§ **TASK DETAILS**
Exact copy, no pictures: return all the data below as written.

*** Opening SOURCE DATA ***

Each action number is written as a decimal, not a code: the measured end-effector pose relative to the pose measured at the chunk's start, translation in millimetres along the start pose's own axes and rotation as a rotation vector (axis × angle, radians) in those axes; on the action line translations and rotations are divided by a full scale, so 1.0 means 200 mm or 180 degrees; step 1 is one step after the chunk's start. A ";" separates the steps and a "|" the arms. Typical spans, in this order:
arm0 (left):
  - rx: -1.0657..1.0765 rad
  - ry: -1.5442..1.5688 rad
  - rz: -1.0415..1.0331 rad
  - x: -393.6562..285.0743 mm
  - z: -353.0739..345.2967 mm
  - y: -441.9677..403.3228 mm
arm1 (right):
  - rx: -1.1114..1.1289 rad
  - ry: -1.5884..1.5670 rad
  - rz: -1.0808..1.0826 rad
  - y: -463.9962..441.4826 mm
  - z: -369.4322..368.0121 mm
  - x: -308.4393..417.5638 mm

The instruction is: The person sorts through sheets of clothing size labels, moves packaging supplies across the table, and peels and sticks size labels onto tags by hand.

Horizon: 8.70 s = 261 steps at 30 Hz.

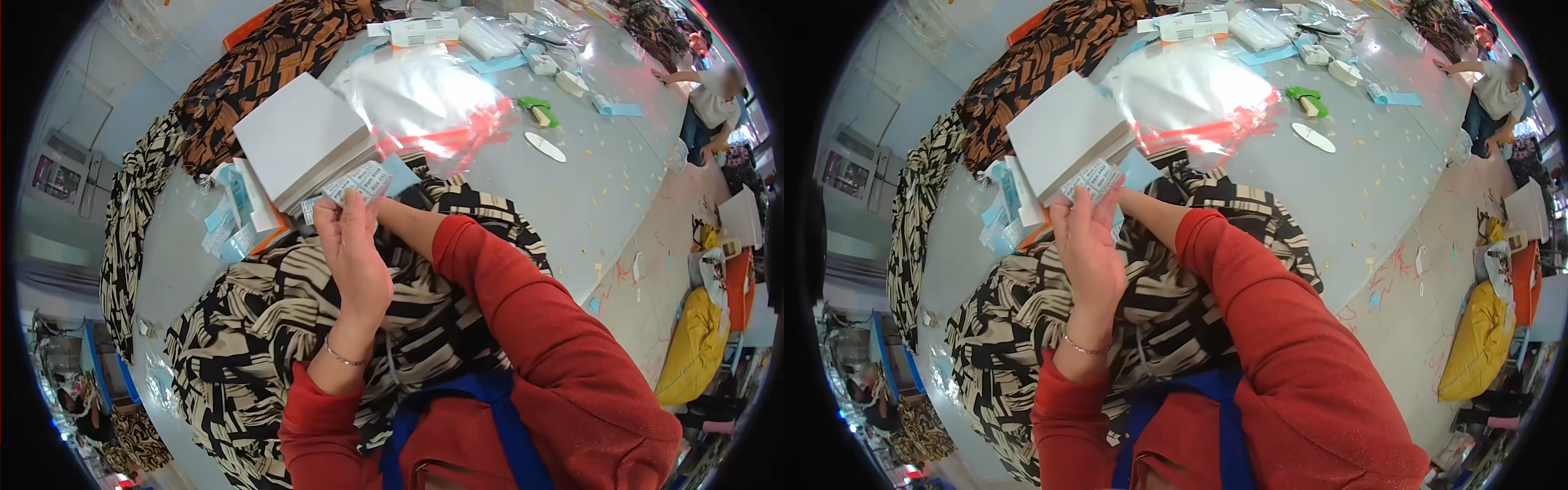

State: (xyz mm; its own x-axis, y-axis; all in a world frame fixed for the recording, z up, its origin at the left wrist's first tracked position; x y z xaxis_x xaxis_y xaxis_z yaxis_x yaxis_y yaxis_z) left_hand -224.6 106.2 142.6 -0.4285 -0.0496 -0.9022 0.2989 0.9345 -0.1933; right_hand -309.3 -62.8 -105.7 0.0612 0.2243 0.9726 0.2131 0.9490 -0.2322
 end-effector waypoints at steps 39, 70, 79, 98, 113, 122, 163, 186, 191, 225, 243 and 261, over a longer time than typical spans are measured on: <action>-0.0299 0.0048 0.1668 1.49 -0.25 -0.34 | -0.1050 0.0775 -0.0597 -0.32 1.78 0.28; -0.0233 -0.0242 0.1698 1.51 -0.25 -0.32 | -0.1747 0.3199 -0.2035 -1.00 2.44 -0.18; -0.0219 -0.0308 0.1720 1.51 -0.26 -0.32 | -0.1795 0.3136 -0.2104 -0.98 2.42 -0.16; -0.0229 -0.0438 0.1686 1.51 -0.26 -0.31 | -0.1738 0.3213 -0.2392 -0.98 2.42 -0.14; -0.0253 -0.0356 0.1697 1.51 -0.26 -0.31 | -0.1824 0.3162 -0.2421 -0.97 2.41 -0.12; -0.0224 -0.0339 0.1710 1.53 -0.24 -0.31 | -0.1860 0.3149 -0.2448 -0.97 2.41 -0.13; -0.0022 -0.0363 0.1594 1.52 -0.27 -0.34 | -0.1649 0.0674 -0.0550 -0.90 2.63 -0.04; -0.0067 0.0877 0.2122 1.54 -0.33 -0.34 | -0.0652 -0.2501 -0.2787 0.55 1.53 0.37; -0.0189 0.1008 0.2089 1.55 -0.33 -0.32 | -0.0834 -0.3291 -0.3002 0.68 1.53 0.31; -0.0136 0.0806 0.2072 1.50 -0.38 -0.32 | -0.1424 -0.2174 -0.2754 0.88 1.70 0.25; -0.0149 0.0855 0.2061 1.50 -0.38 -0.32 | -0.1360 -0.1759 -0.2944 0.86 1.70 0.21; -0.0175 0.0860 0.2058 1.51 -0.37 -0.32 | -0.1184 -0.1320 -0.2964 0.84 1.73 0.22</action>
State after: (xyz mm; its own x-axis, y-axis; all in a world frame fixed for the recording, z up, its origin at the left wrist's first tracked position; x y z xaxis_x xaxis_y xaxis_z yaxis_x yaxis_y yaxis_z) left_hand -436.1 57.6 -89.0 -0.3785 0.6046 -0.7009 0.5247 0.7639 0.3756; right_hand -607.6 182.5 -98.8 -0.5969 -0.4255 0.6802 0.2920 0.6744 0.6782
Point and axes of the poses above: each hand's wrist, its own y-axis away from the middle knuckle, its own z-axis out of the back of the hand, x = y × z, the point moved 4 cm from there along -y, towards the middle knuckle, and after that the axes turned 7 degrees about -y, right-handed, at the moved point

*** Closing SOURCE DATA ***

§ **TASK OUTPUT**
Each action number is written as a decimal, not a code: the measured end-effector pose relative to the pose measured at the chunk's start, translation in millimetres along the start pose's own axes and rotation as a rotation vector (axis × angle, radians) in those axes; on the action line translations and rotations are divided by a full scale, so 1.0 means 200 mm or 180 degrees; step 1 is one step after the chunk's start. A ";" separates the steps and a "|" the arms. Typical spans, in this order:
arm0 (left):
  - rx: -1.0657..1.0765 rad
  - ry: -1.5442..1.5688 rad
  - rz: -1.0415..1.0331 rad
  - x: -393.6562..285.0743 mm
  - z: -353.0739..345.2967 mm
  - y: -441.9677..403.3228 mm
arm1 (right):
  - rx: -1.1114..1.1289 rad
  - ry: -1.5884..1.5670 rad
  - rz: -1.0808..1.0826 rad
  - y: -463.9962..441.4826 mm
  - z: -369.4322..368.0121 mm
  - x: -308.4393..417.5638 mm

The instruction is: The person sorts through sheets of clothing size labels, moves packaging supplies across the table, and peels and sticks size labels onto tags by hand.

Horizon: 8.70 s = 261 steps at 30 Hz.


State: (xyz mm; its own x-axis, y-axis; all in a world frame fixed for the recording, z up, its origin at the left wrist's first tracked position; x y z xaxis_x xaxis_y xaxis_z yaxis_x yaxis_y yaxis_z) left_hand -224.6 106.2 142.6 -0.4285 -0.0496 -0.9022 0.2989 0.9345 -0.1933; right_hand -309.3 -62.8 -105.7 0.0612 0.2243 0.9726 0.2131 0.9490 -0.2322
 end-effector waypoints at steps 39, 70, 79, 98, 113, 122, 163, 186, 191, 225, 243 and 261, over a longer time than typical spans are measured on: <action>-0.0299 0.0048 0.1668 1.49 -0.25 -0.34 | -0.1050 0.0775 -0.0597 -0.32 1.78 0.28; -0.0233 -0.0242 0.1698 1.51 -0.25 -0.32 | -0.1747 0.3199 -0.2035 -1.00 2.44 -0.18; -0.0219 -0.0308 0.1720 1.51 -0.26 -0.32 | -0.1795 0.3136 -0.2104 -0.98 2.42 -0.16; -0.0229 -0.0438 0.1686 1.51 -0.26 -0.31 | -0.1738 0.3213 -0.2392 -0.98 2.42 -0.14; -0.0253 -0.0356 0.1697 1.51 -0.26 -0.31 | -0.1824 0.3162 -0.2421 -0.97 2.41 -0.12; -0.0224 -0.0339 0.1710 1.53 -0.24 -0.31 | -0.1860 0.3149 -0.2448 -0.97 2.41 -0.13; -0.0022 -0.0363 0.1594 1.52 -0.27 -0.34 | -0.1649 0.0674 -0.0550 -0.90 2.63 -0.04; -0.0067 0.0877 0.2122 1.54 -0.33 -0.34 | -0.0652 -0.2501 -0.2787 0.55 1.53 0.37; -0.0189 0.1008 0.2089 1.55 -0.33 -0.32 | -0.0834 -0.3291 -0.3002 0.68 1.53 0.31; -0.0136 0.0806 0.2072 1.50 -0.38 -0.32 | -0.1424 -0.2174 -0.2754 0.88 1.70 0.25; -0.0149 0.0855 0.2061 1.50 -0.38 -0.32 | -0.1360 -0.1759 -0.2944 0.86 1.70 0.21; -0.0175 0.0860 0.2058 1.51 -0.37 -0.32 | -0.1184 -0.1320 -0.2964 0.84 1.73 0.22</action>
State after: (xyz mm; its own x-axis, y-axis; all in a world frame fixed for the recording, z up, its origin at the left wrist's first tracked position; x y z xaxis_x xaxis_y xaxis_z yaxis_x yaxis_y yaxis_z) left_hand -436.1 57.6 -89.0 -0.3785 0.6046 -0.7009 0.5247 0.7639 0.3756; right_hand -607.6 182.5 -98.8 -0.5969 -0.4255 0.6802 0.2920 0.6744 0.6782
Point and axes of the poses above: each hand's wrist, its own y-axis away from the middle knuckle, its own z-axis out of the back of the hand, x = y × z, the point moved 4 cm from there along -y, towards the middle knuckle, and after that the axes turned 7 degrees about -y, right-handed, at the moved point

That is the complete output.